▼

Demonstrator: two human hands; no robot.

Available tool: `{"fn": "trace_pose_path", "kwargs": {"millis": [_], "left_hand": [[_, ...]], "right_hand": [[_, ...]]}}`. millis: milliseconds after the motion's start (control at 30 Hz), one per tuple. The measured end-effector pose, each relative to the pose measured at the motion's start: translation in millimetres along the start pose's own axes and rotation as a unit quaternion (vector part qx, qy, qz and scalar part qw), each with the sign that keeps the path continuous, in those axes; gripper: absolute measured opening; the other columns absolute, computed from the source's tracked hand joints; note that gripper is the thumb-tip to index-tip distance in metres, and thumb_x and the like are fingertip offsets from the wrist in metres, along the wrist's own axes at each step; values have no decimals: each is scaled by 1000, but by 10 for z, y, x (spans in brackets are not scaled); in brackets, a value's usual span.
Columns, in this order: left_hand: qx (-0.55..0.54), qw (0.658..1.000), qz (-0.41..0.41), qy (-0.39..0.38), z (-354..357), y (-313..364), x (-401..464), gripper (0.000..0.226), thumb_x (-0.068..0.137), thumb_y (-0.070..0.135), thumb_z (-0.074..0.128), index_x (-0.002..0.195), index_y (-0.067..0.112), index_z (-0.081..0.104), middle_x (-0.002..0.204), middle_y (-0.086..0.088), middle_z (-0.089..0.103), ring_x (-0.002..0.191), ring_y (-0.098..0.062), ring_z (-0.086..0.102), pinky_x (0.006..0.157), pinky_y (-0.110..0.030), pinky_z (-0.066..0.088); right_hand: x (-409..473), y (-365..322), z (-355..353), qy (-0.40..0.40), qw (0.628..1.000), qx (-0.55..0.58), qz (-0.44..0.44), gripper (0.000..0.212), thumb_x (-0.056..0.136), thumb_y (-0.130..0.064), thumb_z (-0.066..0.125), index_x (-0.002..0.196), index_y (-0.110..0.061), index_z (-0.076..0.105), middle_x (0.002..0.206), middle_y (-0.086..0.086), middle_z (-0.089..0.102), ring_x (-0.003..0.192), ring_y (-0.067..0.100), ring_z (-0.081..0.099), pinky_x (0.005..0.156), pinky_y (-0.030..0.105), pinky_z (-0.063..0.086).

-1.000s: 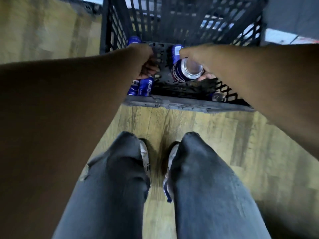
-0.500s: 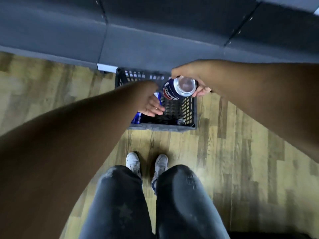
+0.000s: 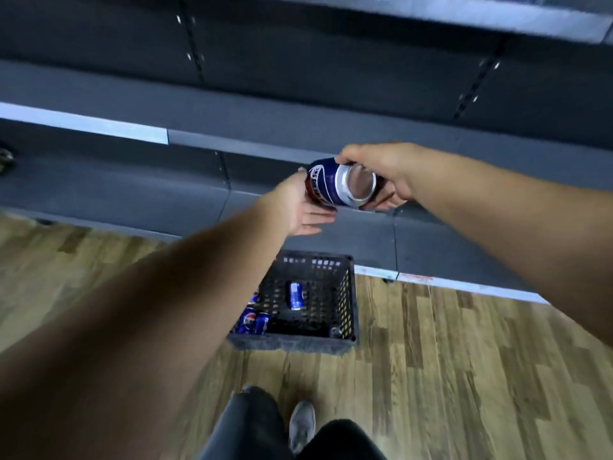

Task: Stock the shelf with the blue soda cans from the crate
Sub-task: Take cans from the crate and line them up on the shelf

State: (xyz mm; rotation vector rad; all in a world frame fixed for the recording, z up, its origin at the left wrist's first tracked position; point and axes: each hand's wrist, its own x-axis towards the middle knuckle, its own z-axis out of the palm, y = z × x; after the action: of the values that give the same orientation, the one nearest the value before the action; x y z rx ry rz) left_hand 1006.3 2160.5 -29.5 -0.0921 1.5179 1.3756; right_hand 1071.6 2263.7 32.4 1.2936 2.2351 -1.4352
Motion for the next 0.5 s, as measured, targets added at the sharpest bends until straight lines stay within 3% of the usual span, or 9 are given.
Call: {"fn": "trace_pose_path", "kwargs": {"millis": [100, 200, 300, 400, 500], "left_hand": [[-1, 999, 41, -4, 28, 254, -239, 59, 95, 57, 30, 117, 10, 57, 117, -12, 65, 92, -25, 61, 82, -35, 42], [-2, 997, 77, -11, 5, 572, -447, 66, 92, 63, 35, 124, 8, 53, 120, -13, 62, 94, -26, 58, 94, -40, 40], [6, 993, 120, -24, -48, 907, -657, 59, 89, 62, 44, 113, 9, 54, 106, -12, 62, 86, -25, 59, 101, -42, 38], [21, 988, 150, -25, -97, 1167, -776, 54, 87, 61, 50, 99, 8, 57, 92, -9, 64, 78, -22, 59, 101, -42, 37], [14, 983, 180, -24, -134, 1342, -852, 54, 84, 59, 54, 105, 9, 56, 93, -9, 64, 81, -21, 60, 99, -42, 36]], "right_hand": [[-207, -98, -154, 26, 997, 52, -53, 52, 73, -44, 71, 113, -13, 58, 94, 14, 69, 70, 29, 64, 74, 35, 46], [-409, -196, -282, 32, 990, 83, -107, 49, 75, -38, 74, 110, -11, 54, 72, 5, 67, 60, 22, 65, 65, 28, 46], [-616, -322, -375, 8, 981, 119, -153, 36, 80, -30, 72, 105, -10, 55, 89, 9, 68, 78, 25, 66, 74, 33, 49], [-704, -409, -387, 33, 964, 186, -186, 31, 78, -22, 74, 92, -18, 48, 89, 7, 66, 76, 24, 63, 76, 35, 48], [-697, -467, -339, 54, 945, 234, -222, 33, 73, -18, 77, 87, -21, 48, 89, 5, 66, 74, 22, 61, 71, 32, 46]]}}
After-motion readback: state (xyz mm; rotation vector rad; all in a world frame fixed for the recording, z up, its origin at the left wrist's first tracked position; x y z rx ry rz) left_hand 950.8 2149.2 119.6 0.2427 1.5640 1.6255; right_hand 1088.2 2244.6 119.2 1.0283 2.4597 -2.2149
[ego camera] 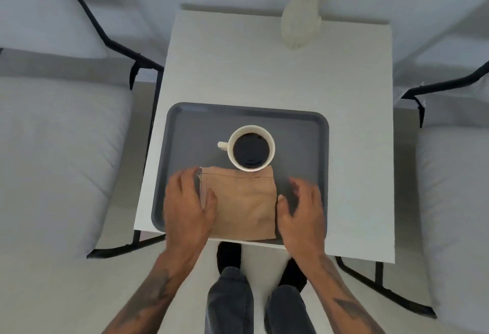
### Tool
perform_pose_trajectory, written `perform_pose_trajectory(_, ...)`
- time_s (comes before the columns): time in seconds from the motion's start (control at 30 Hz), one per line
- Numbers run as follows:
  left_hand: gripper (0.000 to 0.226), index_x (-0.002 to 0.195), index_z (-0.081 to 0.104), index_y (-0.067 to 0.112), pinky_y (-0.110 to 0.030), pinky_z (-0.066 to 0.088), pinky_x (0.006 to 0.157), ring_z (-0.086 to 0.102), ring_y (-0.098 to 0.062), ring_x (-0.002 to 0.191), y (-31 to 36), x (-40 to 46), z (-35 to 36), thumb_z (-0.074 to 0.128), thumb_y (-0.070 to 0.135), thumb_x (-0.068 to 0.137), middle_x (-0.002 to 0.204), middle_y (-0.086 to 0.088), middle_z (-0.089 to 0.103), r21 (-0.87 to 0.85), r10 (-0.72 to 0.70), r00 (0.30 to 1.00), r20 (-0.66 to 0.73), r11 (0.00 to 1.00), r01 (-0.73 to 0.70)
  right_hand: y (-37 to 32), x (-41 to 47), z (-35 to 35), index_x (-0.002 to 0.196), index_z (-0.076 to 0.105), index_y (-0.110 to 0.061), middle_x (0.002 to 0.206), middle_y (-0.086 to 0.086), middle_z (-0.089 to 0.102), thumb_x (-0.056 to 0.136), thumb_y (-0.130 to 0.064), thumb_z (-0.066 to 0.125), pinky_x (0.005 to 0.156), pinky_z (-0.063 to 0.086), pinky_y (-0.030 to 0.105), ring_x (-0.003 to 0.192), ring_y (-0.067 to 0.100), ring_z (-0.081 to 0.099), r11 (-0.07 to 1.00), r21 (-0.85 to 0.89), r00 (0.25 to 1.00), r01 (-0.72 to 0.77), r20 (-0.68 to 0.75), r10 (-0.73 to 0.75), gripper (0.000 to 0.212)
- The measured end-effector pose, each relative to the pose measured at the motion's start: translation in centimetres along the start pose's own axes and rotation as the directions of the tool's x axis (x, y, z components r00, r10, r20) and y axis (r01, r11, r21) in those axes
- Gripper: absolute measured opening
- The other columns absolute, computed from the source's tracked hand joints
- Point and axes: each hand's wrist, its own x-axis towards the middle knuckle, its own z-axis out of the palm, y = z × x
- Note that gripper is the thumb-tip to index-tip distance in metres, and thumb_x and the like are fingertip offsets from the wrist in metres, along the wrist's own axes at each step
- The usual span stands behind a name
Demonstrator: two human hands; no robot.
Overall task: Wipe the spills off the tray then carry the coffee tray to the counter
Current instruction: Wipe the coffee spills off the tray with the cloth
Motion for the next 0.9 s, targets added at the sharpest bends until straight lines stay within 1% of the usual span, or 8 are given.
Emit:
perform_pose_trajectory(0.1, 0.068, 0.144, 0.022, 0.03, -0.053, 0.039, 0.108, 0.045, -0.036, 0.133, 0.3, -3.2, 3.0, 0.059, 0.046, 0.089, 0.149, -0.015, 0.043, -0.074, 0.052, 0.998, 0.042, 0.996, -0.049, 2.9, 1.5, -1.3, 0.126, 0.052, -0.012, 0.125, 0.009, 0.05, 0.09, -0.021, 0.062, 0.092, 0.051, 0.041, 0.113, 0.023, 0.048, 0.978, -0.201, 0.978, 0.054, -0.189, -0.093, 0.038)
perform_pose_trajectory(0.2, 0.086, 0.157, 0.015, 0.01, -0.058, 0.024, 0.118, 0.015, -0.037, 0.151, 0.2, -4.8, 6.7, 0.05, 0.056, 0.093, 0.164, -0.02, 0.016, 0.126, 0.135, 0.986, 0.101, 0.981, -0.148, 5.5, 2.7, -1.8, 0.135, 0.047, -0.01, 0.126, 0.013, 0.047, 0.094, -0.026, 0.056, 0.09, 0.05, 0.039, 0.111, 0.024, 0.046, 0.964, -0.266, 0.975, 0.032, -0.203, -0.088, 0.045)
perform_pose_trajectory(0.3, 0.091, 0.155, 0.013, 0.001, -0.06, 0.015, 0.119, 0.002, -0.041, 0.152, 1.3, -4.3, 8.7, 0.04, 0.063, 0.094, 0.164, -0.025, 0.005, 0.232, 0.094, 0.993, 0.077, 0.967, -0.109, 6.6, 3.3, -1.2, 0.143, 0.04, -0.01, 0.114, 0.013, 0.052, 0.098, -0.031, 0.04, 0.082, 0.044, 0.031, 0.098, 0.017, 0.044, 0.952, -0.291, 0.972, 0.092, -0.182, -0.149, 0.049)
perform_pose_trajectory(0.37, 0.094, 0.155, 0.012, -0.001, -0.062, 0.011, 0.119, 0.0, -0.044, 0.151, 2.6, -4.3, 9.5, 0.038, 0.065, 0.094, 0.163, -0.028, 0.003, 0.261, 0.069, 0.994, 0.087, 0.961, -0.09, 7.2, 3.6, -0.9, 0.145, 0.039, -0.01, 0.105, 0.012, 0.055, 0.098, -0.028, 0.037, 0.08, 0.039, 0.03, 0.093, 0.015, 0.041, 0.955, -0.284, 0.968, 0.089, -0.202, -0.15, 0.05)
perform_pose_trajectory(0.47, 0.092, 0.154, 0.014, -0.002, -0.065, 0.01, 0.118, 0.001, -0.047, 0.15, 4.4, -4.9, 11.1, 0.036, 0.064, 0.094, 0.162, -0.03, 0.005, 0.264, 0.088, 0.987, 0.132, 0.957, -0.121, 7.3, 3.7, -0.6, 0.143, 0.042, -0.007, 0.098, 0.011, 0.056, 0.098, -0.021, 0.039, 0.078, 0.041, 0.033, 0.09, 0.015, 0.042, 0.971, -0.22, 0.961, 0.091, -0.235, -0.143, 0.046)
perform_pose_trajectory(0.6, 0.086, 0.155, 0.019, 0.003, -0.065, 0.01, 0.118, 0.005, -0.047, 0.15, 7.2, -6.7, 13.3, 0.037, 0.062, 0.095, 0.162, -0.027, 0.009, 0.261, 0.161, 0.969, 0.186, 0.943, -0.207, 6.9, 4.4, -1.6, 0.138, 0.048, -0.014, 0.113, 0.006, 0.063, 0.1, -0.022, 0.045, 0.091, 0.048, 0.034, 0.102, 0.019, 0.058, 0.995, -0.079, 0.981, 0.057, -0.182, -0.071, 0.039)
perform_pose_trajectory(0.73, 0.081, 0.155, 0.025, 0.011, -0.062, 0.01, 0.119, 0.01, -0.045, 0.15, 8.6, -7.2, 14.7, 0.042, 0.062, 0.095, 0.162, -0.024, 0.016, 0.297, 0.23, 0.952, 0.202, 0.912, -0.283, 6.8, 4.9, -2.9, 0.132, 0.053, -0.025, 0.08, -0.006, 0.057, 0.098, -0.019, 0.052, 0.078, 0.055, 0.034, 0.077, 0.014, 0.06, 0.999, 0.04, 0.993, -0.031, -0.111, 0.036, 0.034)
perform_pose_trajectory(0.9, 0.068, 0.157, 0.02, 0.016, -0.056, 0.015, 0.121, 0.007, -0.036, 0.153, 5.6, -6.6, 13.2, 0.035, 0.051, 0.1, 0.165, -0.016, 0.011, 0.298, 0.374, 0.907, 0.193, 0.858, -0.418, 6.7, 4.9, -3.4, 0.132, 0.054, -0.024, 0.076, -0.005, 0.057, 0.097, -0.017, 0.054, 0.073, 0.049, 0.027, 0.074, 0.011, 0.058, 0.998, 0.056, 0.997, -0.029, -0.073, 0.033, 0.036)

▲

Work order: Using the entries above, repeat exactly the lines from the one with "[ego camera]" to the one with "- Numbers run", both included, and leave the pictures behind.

Response below:
[ego camera] 
### Tool
perform_pose_trajectory, written `perform_pose_trajectory(_, ...)`
- time_s (comes before the columns): time in seconds from the motion's start (control at 30 Hz), one per line
- Numbers run as follows:

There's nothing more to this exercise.